------ Collected data

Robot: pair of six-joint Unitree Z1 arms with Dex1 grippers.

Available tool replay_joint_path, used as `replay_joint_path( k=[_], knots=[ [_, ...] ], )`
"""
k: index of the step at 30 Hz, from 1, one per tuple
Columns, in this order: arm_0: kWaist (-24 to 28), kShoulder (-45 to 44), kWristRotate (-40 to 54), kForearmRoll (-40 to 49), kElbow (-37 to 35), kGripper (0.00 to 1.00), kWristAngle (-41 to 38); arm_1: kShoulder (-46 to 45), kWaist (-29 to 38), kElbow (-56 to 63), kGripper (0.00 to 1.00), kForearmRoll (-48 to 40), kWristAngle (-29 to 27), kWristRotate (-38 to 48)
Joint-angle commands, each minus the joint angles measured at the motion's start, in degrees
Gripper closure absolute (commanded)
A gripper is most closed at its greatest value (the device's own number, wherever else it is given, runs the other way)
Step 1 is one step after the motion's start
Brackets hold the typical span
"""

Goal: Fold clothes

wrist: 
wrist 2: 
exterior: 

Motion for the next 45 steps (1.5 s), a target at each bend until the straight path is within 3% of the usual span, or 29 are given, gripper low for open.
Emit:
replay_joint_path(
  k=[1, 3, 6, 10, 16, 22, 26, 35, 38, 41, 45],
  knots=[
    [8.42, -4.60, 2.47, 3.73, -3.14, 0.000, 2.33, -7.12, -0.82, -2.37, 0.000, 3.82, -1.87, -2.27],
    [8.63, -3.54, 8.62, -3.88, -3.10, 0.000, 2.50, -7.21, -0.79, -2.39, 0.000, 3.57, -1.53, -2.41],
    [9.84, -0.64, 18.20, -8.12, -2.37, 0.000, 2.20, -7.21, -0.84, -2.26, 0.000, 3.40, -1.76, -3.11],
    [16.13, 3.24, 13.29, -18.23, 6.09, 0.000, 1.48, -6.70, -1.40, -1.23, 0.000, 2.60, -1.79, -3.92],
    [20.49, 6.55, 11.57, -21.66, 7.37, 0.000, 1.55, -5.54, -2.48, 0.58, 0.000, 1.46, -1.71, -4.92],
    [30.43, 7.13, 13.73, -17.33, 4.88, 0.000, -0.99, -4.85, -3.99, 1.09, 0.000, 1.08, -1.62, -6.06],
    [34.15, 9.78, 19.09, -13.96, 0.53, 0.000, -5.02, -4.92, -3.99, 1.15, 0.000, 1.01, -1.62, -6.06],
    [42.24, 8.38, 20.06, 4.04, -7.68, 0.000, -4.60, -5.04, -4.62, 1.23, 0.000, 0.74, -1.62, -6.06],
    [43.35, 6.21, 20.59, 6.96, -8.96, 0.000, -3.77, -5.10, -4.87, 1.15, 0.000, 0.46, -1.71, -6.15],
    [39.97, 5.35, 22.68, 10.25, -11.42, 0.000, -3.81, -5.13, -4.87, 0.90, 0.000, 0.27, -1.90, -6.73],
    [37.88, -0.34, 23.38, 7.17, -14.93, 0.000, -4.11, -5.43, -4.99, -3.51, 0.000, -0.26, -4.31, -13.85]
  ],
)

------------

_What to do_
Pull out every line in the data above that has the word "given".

_Reply_
A gripper is most closed at its greatest value (the device's own number, wherever else it is given, runs the other way)
Motion for the next 45 steps (1.5 s), a target at each bend until the straight path is within 3% of the usual span, or 29 are given, gripper low for open.

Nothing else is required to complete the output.